EXERCISE GOAL - Only the first line of the listing and the lines after it, up to and including the one containing "- ry: -0.2091..0.2137 rad", should be retyped exactly.

DATA -

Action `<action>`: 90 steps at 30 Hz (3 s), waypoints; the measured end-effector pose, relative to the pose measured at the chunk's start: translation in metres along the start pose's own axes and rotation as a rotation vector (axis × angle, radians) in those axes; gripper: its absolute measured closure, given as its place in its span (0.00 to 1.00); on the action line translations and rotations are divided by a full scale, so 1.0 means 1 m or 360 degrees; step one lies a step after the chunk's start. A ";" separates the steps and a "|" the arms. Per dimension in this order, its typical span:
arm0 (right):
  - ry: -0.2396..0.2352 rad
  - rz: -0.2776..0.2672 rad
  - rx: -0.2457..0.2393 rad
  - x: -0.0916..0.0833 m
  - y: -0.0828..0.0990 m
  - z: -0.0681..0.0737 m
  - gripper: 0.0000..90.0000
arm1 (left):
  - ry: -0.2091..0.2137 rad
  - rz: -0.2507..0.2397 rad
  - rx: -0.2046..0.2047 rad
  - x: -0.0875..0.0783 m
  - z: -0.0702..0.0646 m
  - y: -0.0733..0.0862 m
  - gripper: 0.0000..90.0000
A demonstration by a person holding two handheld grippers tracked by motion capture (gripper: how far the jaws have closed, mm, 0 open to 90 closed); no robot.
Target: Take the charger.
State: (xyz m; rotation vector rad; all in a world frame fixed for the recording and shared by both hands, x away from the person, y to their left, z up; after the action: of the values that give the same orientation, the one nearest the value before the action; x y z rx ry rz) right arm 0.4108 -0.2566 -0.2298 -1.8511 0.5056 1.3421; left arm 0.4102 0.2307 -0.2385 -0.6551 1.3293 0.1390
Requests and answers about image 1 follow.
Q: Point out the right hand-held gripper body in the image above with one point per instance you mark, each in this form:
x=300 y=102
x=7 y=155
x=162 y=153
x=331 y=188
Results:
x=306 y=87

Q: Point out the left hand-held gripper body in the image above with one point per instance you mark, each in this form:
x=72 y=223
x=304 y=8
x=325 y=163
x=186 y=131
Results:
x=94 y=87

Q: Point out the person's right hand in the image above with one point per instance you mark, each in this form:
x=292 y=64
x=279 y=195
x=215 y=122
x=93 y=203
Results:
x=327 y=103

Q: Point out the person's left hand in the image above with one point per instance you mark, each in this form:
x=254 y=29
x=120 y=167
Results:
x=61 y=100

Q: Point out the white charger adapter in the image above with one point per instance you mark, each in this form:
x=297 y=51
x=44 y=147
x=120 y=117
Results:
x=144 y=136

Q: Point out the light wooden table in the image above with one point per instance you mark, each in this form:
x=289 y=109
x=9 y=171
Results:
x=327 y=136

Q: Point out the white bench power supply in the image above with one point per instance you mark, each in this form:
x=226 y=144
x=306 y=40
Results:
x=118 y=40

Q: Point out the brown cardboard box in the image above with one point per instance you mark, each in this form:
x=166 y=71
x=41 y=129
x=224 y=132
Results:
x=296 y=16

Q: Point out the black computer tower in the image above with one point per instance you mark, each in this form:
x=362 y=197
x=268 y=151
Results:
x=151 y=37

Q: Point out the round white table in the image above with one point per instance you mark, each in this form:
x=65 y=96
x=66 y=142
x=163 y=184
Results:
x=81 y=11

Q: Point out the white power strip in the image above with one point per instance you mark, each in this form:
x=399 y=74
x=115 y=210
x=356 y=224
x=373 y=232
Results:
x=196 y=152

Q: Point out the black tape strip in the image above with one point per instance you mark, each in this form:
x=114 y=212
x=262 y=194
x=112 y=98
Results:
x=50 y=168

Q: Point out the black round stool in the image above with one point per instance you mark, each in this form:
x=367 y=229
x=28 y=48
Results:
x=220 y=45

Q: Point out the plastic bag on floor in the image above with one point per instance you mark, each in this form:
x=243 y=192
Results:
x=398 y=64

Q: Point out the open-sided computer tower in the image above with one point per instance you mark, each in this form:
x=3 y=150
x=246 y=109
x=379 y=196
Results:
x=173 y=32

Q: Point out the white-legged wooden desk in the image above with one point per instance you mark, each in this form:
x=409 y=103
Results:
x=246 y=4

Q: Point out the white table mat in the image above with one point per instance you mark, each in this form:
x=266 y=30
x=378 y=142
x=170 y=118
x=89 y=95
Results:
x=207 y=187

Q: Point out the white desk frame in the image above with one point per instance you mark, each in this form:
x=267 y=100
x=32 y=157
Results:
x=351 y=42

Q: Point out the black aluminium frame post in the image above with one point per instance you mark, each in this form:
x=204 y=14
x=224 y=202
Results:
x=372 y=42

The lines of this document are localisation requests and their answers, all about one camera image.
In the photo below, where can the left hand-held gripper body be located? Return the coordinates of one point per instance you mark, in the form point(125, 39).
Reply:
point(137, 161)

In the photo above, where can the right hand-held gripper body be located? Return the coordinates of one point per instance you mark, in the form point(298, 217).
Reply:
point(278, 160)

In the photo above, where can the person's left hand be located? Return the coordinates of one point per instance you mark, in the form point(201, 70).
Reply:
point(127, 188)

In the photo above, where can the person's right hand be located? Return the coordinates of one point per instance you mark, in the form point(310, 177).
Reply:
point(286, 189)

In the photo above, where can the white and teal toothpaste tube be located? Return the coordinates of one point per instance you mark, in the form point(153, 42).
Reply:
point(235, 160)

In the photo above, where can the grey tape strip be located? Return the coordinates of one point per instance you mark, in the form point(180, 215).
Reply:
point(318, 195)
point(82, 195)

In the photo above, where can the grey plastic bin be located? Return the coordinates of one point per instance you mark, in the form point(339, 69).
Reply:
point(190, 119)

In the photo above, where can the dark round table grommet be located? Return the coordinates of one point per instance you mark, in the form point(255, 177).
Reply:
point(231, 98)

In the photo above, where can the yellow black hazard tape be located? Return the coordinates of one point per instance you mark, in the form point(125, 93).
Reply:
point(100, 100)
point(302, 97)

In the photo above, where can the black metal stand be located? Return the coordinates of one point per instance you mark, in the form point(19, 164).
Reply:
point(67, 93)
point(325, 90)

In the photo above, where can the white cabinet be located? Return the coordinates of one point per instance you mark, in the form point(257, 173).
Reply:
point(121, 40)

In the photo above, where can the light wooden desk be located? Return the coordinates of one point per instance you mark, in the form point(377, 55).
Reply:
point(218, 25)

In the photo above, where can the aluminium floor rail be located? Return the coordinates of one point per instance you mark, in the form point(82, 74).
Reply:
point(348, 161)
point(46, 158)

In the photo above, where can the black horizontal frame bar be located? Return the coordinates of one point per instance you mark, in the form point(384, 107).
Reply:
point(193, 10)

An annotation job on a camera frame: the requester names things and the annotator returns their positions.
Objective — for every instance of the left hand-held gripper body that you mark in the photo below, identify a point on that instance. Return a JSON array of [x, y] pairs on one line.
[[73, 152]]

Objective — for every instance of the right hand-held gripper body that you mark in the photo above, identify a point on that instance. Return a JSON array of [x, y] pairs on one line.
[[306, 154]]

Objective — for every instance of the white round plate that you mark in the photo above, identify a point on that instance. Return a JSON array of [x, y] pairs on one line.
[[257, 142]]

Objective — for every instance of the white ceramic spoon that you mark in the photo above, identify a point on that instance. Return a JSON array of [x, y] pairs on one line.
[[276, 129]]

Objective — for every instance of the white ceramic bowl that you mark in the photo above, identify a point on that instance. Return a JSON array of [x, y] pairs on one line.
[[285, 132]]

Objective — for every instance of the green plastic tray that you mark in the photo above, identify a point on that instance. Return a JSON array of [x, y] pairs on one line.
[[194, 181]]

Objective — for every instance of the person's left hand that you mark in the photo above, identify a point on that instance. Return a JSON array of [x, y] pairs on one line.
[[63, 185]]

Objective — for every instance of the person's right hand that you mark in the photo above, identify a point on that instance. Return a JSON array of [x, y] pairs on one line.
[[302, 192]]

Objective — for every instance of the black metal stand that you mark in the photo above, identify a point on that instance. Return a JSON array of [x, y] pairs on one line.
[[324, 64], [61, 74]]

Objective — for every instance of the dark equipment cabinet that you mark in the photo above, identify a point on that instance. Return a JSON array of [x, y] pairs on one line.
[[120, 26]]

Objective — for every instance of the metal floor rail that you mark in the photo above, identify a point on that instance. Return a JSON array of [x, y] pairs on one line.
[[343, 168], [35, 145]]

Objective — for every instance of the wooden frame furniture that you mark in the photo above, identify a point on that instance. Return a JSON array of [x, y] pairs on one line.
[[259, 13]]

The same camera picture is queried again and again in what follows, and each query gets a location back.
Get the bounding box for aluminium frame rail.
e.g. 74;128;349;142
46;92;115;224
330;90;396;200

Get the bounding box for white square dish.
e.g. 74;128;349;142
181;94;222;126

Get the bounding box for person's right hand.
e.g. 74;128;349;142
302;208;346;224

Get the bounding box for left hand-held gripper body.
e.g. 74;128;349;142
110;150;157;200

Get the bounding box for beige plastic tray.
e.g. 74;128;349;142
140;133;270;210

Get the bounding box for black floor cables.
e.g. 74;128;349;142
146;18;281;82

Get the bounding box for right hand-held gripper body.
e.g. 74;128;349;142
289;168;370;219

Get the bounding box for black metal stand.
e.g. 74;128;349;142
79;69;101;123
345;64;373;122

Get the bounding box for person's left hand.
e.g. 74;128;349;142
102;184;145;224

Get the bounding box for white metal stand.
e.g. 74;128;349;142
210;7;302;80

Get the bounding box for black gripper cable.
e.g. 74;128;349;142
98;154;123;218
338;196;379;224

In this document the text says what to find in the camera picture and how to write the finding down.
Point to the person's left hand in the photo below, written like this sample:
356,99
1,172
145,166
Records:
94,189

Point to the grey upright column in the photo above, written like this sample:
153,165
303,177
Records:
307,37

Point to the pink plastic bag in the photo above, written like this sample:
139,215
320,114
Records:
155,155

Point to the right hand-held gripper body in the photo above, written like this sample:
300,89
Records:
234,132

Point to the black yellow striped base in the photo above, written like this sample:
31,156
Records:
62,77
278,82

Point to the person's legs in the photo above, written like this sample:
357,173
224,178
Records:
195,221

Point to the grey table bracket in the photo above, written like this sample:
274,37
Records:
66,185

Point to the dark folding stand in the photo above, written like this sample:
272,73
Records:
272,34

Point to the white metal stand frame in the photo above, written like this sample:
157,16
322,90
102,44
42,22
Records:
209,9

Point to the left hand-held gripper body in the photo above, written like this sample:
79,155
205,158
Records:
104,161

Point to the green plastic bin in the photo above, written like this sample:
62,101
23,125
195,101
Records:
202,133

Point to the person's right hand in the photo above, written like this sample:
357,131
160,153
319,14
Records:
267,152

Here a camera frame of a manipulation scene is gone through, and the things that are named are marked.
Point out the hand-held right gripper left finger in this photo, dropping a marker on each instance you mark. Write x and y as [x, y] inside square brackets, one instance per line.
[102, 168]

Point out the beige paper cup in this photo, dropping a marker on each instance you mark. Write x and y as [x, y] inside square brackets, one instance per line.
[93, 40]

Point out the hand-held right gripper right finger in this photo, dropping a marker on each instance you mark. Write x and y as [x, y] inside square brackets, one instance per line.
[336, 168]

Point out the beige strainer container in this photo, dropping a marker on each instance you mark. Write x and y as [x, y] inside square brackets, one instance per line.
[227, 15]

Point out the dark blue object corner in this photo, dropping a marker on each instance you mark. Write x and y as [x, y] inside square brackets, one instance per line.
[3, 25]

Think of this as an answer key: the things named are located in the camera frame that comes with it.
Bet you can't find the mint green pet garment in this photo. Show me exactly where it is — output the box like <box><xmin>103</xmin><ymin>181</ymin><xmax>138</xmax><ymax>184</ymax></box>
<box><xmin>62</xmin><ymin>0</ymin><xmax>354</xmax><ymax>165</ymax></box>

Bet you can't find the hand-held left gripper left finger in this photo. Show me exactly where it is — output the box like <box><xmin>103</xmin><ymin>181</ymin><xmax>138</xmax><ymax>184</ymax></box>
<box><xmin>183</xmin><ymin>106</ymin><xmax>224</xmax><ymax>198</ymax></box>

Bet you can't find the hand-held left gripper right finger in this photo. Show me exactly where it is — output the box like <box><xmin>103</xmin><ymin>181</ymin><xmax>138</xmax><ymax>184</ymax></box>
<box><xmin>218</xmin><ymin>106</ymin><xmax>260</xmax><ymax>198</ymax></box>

WRITTEN ANSWER -
Action `<action>`: 90 steps at 30 Hz (3 s), waypoints; the measured end-effector pose, relative to the pose measured at the chunk's start: translation in metres along the start pose's own axes and rotation as a rotation vector (axis × angle, radians) in those axes; gripper: its absolute measured closure, given as its place in its span (0.00 to 1.00); on the action line translations and rotations are divided by a full scale, so 1.0 means 1 m or 360 degrees; step one lies a step after the chunk's start. A ";" separates the steps and a "|" the arms. Per dimension in this order, its typical span:
arm0 (right):
  - ry: -0.2396..0.2352 rad
  - rz: -0.2776..0.2672 rad
  - rx: -0.2457..0.2393 rad
  - x: -0.0916..0.0833 m
  - y: -0.0828..0.0990 m
  - z: -0.0681..0.0737 m
  - gripper: 0.0000..90.0000
arm1 (left):
  - ry: -0.2091..0.2137 rad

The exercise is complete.